A HISTORY OF ANIMALS IN SPACE
Animals were used repeatedly in the early days of the space race. The Soviet Union sent dogs into space on multiple occasions. The first hominid in space was Ham, a chimpanzee who took a suborbital flight in 1961 as part of the US Project Mercury programme. But very few non-human animals have made it as far as the Moon. In 1968, the Soviet Zond 5 mission transported two tortoises and some fruit fly eggs on a voyage that circled the Moon and returned safely to Earth. Four years later, five mice – nicknamed Fe, Fi, Fo, Fum and Phooey, circled the Moon 72 times on the US Apollo 17 mission. As the space race progressed, animals participated less, says former chief historian at NASA, Dr Roger Launius. This is because the main purpose of using them was to establish whether spaceflight would be safe for humans. “By the time that we’re going to the Moon, we’ve learned enough to know that we can build a spacecraft that the astronauts can survive in, assuming nothing goes wrong,” he says.

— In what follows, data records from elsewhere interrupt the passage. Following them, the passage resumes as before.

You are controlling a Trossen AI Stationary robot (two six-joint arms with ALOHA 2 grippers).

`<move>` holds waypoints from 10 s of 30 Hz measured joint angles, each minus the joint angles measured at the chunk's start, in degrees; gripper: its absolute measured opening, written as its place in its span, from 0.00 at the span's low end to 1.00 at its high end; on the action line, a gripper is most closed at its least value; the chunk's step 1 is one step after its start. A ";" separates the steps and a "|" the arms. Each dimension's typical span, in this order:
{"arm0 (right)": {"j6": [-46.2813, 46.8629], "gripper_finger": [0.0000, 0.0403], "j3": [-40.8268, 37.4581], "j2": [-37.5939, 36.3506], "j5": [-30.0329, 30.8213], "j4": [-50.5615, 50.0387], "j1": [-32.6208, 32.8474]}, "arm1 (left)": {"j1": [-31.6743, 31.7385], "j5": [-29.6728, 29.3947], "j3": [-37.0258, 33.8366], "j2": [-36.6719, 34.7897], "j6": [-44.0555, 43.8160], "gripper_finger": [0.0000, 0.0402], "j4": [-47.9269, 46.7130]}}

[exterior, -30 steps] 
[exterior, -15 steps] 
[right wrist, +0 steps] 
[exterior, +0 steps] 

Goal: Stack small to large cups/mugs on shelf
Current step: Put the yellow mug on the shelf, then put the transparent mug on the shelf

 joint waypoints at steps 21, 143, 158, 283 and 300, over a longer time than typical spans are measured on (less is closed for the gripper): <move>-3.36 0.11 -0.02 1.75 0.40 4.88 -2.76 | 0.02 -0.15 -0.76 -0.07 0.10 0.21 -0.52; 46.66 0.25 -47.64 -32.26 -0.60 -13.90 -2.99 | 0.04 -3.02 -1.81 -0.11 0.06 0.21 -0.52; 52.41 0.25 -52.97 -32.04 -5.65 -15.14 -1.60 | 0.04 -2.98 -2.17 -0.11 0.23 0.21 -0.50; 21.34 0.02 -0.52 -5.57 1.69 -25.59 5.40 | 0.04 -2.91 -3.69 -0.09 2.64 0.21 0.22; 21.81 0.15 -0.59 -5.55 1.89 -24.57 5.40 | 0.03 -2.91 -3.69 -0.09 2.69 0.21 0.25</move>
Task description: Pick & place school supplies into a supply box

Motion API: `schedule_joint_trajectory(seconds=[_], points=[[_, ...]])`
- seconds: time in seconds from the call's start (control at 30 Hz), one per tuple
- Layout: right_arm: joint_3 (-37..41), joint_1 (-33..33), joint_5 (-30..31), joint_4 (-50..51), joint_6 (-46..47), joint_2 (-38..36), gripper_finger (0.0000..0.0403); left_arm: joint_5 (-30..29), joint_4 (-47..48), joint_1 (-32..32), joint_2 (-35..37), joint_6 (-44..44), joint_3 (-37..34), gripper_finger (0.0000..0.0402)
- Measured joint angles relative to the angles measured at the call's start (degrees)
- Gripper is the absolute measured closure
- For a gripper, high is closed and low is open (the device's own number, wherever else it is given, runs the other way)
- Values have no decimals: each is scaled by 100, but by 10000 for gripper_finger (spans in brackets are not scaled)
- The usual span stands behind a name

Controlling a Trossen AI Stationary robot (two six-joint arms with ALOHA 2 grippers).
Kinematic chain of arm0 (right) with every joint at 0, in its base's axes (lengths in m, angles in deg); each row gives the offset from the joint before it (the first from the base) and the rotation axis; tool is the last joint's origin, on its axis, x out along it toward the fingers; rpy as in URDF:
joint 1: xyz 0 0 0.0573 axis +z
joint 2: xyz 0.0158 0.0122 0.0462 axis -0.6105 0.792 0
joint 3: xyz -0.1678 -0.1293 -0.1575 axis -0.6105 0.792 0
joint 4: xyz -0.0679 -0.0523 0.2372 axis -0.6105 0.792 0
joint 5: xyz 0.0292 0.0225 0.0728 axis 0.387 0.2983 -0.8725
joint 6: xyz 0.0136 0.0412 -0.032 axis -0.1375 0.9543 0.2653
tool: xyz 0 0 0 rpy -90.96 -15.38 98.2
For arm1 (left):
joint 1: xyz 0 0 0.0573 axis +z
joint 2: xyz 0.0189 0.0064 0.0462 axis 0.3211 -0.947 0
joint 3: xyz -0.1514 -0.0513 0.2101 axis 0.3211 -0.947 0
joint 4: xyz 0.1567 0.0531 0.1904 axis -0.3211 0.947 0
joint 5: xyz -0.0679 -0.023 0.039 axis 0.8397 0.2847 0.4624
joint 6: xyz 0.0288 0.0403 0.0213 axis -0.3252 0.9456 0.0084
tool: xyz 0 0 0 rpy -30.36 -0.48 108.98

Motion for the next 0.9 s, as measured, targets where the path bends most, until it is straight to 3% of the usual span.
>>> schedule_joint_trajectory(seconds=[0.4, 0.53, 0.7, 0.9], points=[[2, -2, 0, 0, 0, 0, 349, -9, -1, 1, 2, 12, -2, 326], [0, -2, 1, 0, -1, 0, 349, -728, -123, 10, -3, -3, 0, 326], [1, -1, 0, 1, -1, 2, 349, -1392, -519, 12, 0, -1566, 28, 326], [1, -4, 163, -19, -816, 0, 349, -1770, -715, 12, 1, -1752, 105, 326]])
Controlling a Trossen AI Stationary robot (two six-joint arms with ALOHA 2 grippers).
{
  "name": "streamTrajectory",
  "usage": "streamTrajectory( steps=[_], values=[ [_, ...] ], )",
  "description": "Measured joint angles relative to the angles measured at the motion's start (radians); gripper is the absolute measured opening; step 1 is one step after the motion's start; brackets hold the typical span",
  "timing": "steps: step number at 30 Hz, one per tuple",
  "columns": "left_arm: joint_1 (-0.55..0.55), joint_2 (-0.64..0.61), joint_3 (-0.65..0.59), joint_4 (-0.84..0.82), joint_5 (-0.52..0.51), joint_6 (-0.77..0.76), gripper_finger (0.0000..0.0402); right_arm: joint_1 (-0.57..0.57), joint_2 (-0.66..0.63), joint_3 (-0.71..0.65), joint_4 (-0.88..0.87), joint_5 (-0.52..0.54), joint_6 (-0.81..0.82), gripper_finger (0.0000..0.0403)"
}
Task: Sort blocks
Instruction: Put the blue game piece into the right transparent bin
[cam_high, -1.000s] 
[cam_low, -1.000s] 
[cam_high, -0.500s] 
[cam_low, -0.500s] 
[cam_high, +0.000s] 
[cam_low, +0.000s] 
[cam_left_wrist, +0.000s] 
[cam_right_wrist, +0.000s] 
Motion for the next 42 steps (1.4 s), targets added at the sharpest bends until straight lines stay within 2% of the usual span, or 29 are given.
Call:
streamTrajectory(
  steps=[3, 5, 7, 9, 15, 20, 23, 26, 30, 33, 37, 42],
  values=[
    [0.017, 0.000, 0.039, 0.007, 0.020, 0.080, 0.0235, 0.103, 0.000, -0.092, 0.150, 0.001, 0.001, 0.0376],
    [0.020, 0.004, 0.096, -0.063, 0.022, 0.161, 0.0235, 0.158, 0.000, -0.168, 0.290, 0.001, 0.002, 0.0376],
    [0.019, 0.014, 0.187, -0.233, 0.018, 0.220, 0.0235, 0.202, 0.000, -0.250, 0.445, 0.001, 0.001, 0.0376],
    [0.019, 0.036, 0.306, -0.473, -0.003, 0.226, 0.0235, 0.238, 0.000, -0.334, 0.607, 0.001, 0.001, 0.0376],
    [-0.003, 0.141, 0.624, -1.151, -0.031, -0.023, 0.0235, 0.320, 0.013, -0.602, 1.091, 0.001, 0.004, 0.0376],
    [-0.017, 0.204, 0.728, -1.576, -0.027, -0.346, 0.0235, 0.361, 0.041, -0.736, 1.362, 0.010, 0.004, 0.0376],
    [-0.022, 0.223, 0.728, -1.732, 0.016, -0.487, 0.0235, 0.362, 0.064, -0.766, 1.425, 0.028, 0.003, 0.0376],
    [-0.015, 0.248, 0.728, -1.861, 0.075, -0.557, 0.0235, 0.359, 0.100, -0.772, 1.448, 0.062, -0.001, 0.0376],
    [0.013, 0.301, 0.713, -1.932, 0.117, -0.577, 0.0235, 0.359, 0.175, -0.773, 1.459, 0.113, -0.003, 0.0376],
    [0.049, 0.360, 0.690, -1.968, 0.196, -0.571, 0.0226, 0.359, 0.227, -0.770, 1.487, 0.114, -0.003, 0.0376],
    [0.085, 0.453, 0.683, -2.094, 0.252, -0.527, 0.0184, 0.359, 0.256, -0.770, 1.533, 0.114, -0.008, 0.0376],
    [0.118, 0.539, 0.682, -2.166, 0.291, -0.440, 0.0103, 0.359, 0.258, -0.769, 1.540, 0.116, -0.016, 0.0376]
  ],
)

Besides the tardigrades, which may have survived the Beresheet crash in 2019, there is a small possibility that silkworms hatched on the Moon in recent times. In early 2019, a Chinese lunar lander, Chang’e 4, successfully brought silkworm eggs to the lunar surface. At the time of writing, BBC Science Focus was unable to find any public information about the fate of the eggs. The China National Space Administration and researchers behind the mission did not respond to requests for comment.